Task goal – Go line by line through the entries below and copy those containing the string "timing".

Data records:

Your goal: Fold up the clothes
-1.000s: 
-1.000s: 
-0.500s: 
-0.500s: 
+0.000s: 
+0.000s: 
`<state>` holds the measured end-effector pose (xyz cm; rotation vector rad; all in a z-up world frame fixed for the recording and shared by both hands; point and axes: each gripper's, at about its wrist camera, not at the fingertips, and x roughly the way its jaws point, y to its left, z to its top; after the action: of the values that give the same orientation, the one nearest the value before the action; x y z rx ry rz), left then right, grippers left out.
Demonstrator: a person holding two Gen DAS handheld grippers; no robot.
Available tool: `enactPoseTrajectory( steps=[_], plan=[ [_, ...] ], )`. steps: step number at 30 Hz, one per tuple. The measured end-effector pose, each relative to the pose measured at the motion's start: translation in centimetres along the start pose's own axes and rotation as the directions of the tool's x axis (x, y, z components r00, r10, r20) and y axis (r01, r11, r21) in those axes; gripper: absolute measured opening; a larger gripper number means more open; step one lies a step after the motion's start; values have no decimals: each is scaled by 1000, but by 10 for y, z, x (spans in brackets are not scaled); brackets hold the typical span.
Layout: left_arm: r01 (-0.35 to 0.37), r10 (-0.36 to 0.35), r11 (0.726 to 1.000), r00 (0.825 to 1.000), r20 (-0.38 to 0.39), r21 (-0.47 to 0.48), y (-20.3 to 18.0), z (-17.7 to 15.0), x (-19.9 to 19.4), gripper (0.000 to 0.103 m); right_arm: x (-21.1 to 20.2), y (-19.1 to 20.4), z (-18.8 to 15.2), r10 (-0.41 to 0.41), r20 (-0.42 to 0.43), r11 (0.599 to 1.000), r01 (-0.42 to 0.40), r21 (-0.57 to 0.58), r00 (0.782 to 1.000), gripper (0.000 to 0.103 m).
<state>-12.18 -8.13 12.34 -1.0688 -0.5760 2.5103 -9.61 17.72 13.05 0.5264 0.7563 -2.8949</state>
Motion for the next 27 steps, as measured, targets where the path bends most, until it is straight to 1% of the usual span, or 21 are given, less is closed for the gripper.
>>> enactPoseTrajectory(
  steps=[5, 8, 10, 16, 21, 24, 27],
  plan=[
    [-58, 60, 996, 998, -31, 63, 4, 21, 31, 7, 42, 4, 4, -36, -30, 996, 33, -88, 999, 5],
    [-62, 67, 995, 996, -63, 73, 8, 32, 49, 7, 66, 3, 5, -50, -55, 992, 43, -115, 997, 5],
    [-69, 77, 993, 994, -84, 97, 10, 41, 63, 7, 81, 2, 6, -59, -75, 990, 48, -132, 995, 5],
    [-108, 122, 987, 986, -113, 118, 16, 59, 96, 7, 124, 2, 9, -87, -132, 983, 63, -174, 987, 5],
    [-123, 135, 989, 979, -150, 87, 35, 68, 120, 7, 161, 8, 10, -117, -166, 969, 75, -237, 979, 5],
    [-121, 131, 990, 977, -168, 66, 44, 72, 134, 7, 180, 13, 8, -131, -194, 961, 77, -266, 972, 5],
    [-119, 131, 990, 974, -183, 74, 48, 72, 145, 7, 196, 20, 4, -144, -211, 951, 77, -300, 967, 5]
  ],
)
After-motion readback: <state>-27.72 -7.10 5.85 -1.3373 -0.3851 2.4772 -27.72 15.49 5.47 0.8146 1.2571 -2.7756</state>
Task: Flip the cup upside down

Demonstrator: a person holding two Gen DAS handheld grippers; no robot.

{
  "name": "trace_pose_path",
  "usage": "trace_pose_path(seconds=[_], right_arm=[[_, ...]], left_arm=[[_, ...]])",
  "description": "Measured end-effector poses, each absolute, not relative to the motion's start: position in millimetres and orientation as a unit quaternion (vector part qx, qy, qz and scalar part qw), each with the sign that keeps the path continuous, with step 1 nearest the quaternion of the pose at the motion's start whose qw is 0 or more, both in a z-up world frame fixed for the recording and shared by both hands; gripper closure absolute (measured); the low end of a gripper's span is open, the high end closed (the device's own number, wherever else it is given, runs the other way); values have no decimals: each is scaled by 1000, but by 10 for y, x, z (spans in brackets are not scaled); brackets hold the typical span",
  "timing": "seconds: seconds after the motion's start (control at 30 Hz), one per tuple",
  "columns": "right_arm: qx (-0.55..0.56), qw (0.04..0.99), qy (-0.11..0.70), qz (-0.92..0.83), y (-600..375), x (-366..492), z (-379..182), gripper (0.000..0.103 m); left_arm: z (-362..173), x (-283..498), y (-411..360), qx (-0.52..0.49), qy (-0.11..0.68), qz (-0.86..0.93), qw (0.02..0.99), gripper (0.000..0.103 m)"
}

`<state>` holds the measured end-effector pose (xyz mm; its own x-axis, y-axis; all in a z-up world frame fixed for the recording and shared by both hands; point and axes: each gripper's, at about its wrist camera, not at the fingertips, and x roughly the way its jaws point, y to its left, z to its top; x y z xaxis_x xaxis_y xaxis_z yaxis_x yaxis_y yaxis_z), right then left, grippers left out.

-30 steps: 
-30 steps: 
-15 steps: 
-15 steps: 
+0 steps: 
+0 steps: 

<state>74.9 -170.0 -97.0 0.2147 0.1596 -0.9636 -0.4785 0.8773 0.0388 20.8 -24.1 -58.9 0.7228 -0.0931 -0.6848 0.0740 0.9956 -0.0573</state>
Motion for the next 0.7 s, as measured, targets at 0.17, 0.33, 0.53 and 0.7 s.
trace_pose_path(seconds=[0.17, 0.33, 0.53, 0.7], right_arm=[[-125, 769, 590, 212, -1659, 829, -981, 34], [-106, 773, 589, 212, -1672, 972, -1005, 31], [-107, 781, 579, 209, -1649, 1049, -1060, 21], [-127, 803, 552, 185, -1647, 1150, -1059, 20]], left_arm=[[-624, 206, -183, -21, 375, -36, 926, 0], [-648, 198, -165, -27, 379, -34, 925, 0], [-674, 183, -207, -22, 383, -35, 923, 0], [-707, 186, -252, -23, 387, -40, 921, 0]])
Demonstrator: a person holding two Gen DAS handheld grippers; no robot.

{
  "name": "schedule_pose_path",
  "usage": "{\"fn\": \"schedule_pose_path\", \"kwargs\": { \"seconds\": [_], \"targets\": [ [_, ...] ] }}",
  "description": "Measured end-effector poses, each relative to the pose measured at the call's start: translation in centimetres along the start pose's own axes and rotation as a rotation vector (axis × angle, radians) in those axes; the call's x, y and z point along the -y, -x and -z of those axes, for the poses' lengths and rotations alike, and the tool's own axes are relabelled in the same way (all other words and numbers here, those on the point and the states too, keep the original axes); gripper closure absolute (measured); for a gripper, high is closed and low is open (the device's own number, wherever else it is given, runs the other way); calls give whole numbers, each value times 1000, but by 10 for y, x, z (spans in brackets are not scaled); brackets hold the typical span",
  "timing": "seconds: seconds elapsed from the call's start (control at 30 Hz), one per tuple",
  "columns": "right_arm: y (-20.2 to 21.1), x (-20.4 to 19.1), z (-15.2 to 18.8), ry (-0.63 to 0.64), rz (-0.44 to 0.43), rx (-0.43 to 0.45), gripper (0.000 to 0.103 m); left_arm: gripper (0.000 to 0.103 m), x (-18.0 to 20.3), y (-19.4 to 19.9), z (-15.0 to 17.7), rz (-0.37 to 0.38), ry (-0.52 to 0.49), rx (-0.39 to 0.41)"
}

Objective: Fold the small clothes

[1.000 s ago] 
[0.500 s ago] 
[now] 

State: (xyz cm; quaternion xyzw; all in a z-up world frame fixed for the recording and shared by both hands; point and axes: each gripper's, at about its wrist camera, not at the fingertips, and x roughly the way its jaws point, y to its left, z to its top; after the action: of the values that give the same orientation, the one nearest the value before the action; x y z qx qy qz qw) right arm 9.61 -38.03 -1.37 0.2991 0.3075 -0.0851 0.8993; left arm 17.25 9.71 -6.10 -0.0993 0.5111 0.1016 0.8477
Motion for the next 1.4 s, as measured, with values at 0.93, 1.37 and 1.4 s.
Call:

Exercise result –
  "timing": "seconds: seconds after the motion's start (control at 30 Hz), one per tuple",
  "timing": "seconds: seconds elapsed from the call's start (control at 30 Hz), one per tuple",

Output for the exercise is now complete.